***** AVAILABLE DATA *****

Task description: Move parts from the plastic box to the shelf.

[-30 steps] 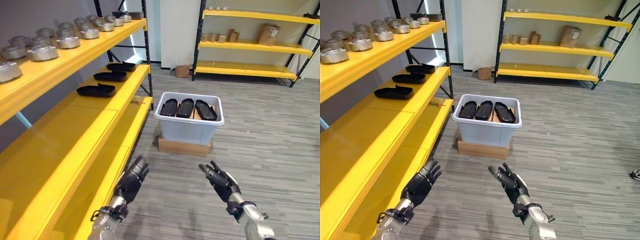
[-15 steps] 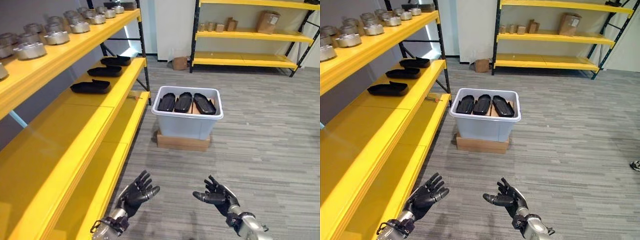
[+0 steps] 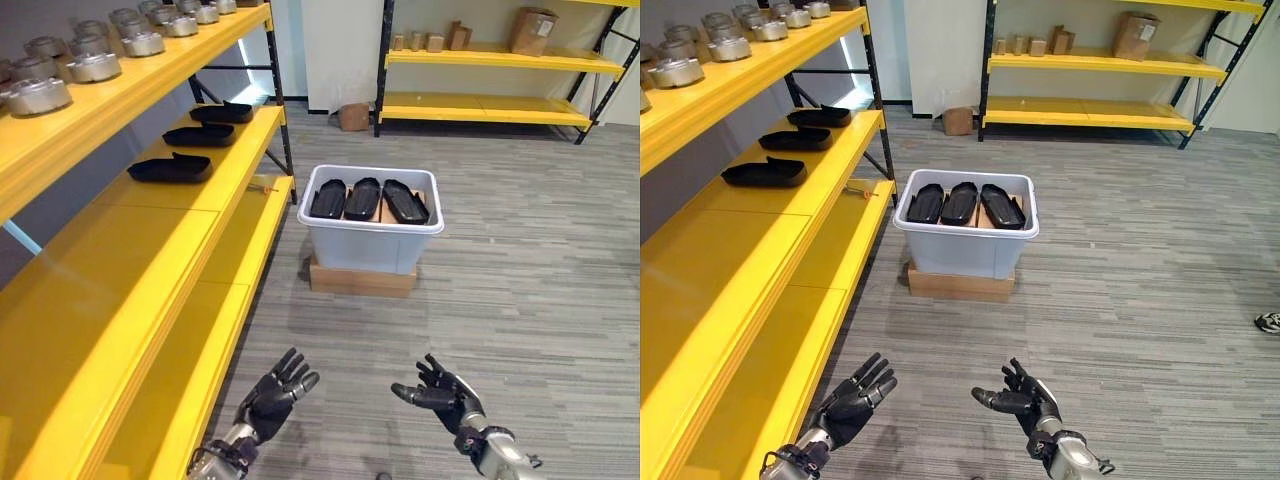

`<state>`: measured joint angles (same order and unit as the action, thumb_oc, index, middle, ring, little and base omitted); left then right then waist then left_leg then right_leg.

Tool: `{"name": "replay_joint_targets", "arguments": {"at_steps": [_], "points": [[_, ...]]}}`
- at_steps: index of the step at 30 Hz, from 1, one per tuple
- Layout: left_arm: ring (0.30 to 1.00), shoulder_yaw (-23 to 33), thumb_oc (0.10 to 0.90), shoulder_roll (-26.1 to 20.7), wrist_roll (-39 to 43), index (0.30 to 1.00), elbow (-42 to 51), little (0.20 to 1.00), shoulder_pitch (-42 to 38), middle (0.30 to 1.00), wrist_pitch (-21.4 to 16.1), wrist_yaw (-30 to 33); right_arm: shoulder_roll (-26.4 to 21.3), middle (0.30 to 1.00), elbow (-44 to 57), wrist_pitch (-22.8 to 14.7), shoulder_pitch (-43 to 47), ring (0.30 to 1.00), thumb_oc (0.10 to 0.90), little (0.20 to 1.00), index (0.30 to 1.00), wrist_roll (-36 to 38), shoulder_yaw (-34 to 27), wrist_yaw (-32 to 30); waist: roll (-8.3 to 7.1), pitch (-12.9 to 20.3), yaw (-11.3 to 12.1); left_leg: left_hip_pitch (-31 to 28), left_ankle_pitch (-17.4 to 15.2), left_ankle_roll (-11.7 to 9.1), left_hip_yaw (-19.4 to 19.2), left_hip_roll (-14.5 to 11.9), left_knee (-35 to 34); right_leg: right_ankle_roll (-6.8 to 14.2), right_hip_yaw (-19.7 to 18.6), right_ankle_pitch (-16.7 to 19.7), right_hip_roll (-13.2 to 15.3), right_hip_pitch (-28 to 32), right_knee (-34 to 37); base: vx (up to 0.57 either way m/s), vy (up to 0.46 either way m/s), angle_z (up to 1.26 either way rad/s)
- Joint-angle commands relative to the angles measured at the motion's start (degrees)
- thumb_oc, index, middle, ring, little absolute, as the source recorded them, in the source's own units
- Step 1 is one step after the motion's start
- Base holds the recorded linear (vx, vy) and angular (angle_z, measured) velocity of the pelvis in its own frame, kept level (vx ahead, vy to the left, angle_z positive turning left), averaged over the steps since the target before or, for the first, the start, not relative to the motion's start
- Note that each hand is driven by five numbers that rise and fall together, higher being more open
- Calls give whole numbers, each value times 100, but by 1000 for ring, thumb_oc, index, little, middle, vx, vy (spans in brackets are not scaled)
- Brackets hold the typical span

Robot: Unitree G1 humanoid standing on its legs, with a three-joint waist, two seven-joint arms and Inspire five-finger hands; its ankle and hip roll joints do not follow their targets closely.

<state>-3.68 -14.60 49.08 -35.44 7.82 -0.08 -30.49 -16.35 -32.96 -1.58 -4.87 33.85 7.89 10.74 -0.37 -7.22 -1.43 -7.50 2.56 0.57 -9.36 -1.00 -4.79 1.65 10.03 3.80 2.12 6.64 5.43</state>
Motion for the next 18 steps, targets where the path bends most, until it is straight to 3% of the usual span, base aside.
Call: {"name": "replay_joint_targets", "arguments": {"at_steps": [1, 8, 18], "points": [[1000, 195, 900, -81, 0, 1000, 46, 1000, -494, 1000, -278, -130, -51, 1000, 544, -431, 438, 1000, 900, 1000, 1000, 108, -188, 64, -96, 160, -6, -116, -285, -241, -109, -240, 100, 296, 91, -349, 249, 159, -247, 0, 0, 0], [1000, 122, 900, -62, -380, 1000, 16, 1000, -530, 1000, -336, 130, -54, 1000, 532, -487, 429, 1000, 900, 1000, 1000, 105, -195, 72, -103, 129, -11, -112, -310, -223, -118, -232, 144, 297, 86, -351, 259, 156, -273, 1, 5, 0], [1000, 193, 900, -128, -303, 1000, -58, 1000, -477, 1000, -452, 246, -84, 1000, 468, -484, 336, 1000, 900, 1000, 1000, 50, -279, 36, -102, 106, -52, -100, -339, -187, -148, -199, 174, 327, 36, -356, 309, 122, -325, 4, 54, 0]]}}
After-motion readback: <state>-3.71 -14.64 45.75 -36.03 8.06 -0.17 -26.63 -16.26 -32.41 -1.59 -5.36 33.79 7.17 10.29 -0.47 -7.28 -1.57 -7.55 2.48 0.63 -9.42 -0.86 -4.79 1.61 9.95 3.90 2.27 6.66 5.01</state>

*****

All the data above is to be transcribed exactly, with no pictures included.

Task description: Move parts from the plastic box to the shelf.

[-30 steps] 
[-15 steps] 
[+0 steps] 

`<state>`: measured joint angles (same order and unit as the action, thumb_oc, index, middle, ring, little and base omitted); left then right then waist then left_leg then right_leg.

Tool: `{"name": "replay_joint_targets", "arguments": {"at_steps": [_], "points": [[_, ...]]}}`
- at_steps: index of the step at 30 Hz, from 1, one per tuple
- Layout: left_arm: ring (0.30 to 1.00), shoulder_yaw (-23 to 33), thumb_oc (0.10 to 0.90), shoulder_roll (-26.1 to 20.7), wrist_roll (-39 to 43), index (0.30 to 1.00), elbow (-42 to 51), little (0.20 to 1.00), shoulder_pitch (-42 to 38), middle (0.30 to 1.00), wrist_pitch (-21.4 to 16.1), wrist_yaw (-30 to 33); right_arm: shoulder_roll (-26.4 to 21.3), middle (0.30 to 1.00), elbow (-44 to 57), wrist_pitch (-22.8 to 14.7), shoulder_pitch (-43 to 47), ring (0.30 to 1.00), thumb_oc (0.10 to 0.90), little (0.20 to 1.00), index (0.30 to 1.00), wrist_roll (-36 to 38), shoulder_yaw (-34 to 27), wrist_yaw (-32 to 30); waist: roll (-8.3 to 7.1), pitch (-12.9 to 20.3), yaw (-11.3 to 12.1); left_leg: left_hip_pitch (-31 to 28), left_ankle_pitch (-17.4 to 15.2), left_ankle_roll (-11.7 to 9.1), left_hip_yaw (-19.4 to 19.2), left_hip_roll (-14.5 to 11.9), left_knee (-35 to 34); right_leg: right_ankle_roll (-6.8 to 14.2), right_hip_yaw (-19.7 to 18.6), right_ankle_pitch (-16.7 to 19.7), right_hip_roll (-13.2 to 15.3), right_hip_pitch (-28 to 32), right_knee (-34 to 37); base: vx (up to 0.57 either way m/s), vy (up to 0.46 either way m/s), angle_z (up to 1.26 either way rad/s)
- Joint-angle commands relative to the angles measured at the motion's start (degrees)
- thumb_oc, index, middle, ring, little absolute, as the source recorded them, in the source's own units
- Step 1 is one step after the motion's start
- Base holds the recorded linear (vx, vy) and angular (angle_z, measured) velocity of the pelvis in its own frame, kept level (vx ahead, vy to the left, angle_z positive turning left), averaged over the steps since the target before or, for the first, the start, not relative to the motion's start
- Note that each hand is driven by five numbers that rise and fall together, higher being more open
- Calls give whole numbers, each value times 100, but by 1000 for ring, thumb_oc, index, little, middle, vx, vy (spans in brackets are not scaled)
- Brackets hold the typical span

Robot: Unitree G1 humanoid standing on its legs, with a three-joint waist, two seven-joint arms and Inspire five-finger hands; its ankle and hip roll joints do not follow their targets closely.

<state>-3.68 -14.60 49.08 -35.44 7.82 -0.08 -30.49 -16.35 -32.96 -1.58 -4.87 33.85 7.89 10.74 -0.37 -7.22 -1.43 -7.50 2.56 0.57 -9.36 -1.00 -4.79 1.65 10.03 3.80 2.12 6.64 5.43</state>
Motion for the next 18 steps, targets where the path bends most, until it is straight to 3% of the usual span, base aside.
Call: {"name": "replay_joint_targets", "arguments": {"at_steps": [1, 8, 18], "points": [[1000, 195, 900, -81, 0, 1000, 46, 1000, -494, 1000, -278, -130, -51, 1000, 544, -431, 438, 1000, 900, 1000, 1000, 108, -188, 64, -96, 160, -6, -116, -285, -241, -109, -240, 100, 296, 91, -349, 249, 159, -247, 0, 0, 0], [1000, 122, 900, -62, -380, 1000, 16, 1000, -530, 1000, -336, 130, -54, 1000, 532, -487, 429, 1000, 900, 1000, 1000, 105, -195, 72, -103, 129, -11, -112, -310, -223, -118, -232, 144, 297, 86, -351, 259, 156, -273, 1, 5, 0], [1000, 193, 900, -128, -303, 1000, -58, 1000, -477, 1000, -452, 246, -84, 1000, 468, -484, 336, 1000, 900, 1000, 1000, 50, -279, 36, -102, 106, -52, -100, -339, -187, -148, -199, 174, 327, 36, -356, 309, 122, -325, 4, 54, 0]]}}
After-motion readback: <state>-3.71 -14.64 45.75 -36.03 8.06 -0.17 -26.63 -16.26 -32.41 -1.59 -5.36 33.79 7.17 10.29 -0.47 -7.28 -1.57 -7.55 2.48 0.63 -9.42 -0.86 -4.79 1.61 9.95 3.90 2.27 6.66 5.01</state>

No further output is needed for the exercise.